> **WHAT TO DO**:
Every line from the one with "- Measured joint" to the one with "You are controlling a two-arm", including those two, is to be copied exactly; all other lines of the entries below are left out.

-- SOURCE DATA follows --

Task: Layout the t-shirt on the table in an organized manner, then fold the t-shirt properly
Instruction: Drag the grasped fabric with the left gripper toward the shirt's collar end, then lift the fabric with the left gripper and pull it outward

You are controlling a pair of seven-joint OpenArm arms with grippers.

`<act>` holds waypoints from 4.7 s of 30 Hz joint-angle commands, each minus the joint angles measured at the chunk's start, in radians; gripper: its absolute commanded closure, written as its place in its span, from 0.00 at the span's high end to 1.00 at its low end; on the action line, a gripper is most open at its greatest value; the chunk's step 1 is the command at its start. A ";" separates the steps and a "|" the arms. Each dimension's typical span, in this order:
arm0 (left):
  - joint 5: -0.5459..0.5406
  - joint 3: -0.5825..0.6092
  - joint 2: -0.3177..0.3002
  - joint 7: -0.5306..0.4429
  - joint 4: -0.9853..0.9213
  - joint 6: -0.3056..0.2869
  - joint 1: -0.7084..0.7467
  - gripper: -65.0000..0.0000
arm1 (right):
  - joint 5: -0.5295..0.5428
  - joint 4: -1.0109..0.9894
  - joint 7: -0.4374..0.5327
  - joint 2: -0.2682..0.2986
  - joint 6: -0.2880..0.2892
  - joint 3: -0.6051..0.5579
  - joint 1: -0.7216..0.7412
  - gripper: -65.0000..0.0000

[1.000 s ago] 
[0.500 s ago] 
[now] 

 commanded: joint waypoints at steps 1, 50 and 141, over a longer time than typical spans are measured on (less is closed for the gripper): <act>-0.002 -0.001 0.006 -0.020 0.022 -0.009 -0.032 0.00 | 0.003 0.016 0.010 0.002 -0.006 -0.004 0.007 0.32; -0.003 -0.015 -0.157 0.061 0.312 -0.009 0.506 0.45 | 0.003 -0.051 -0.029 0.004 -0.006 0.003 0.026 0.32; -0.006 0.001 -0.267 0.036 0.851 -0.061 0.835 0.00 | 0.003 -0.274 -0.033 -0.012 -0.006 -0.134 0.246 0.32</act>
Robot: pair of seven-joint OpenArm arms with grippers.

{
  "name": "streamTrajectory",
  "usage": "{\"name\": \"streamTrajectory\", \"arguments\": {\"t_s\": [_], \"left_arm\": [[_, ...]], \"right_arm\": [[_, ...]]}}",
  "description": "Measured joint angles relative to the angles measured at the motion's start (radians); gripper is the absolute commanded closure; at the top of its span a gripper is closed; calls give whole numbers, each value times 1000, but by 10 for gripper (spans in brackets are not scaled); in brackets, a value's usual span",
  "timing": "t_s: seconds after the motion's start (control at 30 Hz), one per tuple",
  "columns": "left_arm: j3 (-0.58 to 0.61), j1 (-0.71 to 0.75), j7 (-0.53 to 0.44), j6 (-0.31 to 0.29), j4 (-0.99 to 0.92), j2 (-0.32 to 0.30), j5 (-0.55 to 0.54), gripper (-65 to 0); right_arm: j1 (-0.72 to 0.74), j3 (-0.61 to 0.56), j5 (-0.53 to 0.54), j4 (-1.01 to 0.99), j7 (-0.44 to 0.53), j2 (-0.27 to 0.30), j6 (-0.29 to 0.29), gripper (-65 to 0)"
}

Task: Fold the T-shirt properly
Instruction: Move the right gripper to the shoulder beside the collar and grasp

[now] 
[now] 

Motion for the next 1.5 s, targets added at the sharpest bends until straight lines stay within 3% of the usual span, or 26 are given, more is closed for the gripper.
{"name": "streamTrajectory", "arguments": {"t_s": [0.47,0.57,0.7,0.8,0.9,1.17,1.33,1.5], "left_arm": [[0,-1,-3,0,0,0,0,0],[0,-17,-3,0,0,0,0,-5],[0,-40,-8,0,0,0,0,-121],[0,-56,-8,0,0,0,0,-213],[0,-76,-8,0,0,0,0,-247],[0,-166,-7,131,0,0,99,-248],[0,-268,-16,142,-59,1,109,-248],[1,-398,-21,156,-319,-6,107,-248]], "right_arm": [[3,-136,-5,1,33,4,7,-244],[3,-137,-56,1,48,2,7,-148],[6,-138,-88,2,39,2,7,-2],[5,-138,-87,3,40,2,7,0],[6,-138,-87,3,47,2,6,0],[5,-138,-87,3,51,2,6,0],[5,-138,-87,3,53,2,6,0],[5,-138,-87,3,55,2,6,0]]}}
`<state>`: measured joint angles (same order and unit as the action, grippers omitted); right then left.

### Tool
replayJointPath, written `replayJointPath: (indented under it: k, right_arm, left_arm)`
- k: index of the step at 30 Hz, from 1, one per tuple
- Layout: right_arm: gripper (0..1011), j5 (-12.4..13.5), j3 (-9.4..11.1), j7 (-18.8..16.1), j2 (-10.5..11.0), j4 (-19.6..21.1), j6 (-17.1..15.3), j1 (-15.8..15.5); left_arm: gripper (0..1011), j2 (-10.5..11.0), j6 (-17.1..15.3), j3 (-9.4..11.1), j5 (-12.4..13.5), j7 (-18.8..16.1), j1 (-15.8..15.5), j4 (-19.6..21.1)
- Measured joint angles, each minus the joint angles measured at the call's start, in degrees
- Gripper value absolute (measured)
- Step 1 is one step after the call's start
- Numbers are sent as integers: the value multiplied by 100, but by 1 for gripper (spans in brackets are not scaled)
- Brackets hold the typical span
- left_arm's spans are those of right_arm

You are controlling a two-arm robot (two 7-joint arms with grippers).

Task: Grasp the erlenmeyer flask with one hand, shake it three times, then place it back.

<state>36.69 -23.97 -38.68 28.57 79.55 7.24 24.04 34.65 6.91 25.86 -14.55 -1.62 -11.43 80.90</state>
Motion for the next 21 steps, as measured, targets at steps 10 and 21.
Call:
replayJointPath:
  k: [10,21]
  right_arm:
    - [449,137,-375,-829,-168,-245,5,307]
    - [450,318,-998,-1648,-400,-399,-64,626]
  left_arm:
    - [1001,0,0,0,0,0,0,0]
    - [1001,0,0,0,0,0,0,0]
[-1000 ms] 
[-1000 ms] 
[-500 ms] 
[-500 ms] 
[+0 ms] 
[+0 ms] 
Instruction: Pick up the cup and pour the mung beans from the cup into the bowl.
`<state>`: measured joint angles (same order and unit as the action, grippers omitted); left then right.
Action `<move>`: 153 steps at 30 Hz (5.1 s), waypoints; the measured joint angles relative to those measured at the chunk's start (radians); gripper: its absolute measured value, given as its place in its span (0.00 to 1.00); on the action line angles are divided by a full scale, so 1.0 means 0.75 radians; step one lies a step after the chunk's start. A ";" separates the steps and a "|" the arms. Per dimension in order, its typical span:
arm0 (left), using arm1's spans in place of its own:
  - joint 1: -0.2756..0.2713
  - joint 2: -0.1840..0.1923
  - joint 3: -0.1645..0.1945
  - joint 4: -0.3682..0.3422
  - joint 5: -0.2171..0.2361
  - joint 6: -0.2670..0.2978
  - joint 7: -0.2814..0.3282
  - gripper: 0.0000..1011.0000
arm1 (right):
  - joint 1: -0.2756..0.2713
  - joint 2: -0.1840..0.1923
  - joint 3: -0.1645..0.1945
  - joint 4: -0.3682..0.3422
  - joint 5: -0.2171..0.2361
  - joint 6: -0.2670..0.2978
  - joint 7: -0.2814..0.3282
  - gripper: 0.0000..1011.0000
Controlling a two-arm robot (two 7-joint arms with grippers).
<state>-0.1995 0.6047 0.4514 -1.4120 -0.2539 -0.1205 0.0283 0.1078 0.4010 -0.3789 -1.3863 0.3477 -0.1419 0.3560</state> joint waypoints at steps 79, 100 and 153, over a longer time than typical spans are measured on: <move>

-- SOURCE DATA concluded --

> **RESULT OF THIS TASK**:
- Measured joint angles, each minus the joint angles measured at the call's start, in degrees
- Gripper value absolute (measured)
- Step 1 is one step after the call's start
- Numbers are sent as integers: the value multiplied by 100, but by 1 for gripper (spans in brackets are not scaled)
- Brackets hold the typical span
- left_arm's spans are those of right_arm

You are controlling a two-arm robot (two 7-joint arms with grippers).

Apart from this answer, nothing more is required.